Lou Leone, the new city administrator for Harvard, is a big believer in the “two birds, one stone” management method.
If the manager can find thing that will help the community and its residents that has a ripple effect, fixing a few problems at once, that is what he prefers to do, Leone said.
Leone’s first day at Harvard was Dec. 12. He replaced David Nelson, who was the Harvard city administrator for 35 years and who officially retired this week.
The city was looking for someone much like Nelson “with a willingness to work with staff and experience in other positions to take over,” 3rd Ward Alderman Charles Gorman said.
“I think that with the meetings he had with staff and the conversations with the various department heads, this was a good fit and he would work out real well,” Gorman said.
Leone said his career in public administration has not been that long. An Illinois native, he received his degree in business administration from Millikin University in Decatur and spent some time working as a delivery driver in Lake County and Chicago. But when his wife was pregnant with their first child, he decided he needed to do something more.
So he earned a paralegal certificate and began working for a Chicago patent attorney.
His first taste of public administration came when the Leone family moved to Plainfield, where Leone ran for and became president of his homeowners association. “I ripped up the budget and put it back together,” Leone said.
At the tail end of the Great Recession, in 2010, Leone was laid off from the law firm and the family moved to the Denver suburbs, where he again went to work for a patent law firm.
Still, he said, he enjoyed public administration. In 2013, Leone went to night school to earn a master’s degree in public administration. He graduated from that program in 2015 at 43 years old. “I am a late bloomer in this,” Leone said.
He learned the job quickly. At his first city manager job, in Kansas, the city operated its own electric distribution grid, but breakdowns over the years meant that when the wind blew, the lights flickered.
He “knew nothing about electric itself” when he got the job, Leone said. But over his four year there, Leone said he was able to not only negotiate a better deal with the town’s electricity supplier, but also to put in a new generator for the city that allows it to sell excess power back to the supplier.
Then, at his last administrator gig in Nebraska, Leone negotiated a deal to bring a second water line into the city serving its hospital, while also opening up a swath of new land for desperately needed housing development.
In Harvard, he is already looking for ways to help bring in grant funds to help the town deal with its biggest issue: roads and road maintenance.

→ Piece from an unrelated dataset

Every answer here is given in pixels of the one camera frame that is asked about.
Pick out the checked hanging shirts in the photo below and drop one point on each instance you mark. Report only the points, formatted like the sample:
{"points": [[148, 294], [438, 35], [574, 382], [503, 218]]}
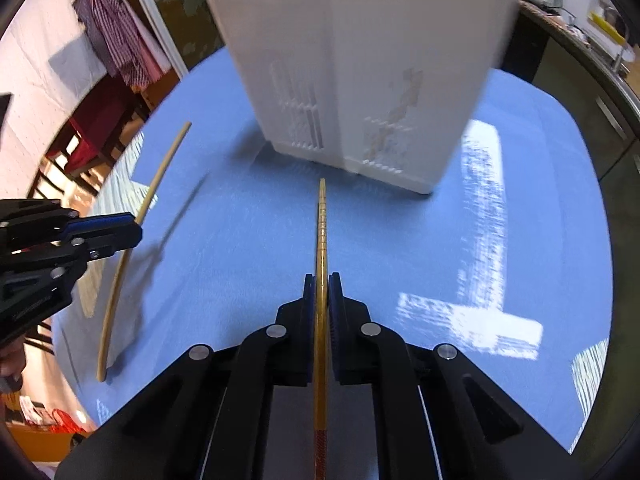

According to a study given to the city earlier this year, a majority of Harvard’s roads are in poor condition. The funding Harvard receives from the state’s gas tax is not enough to keep up, city official said. A referendum on the April 4 ballot will ask city voters to approve a sales tax increase to fund those repairs, a proposition they voted down in June.
As he searched for another way to address the roads, Leone asked city staff to take National Incident Management System training offered through FEMA. In the next four or five years, FEMA will require that training to receive agency grants, he said.
How does that help Harvard roads? Federal disaster mitigation grants could perhaps help the city pay for some of the needed road improvements, Leone said.
“It is multiple birds with one stone,” he said.
It is his hope to not only get voters behind the sales tax hike, but also create a maintenance plan, look at construction bonds, and other fixes to keep roads usable for a few more years, he said.
“That would be one less thing we have to worry about. Even if we have to take out a 20-year [construction] bond, if it lasts 40 years before it is due for replacement, it means that bond has been paid off” before the road is rebuilt, Leone said.
The other concerns he hopes to address as Harvard administrator is the need for new and diverse housing and additional economic growth, Leone said.
An equipment reserve plan is also high on his list. A good plan, he said, should rotate vehicles out before maintenance costs take too much out of the budget.
“If I can find $10 in the budget, then take that and apply it to something else, it becomes a cascading affect. If we can do that and drive the taxes down, then we don’t need to rely on taxes. It becomes self-sustaining,” Leone said.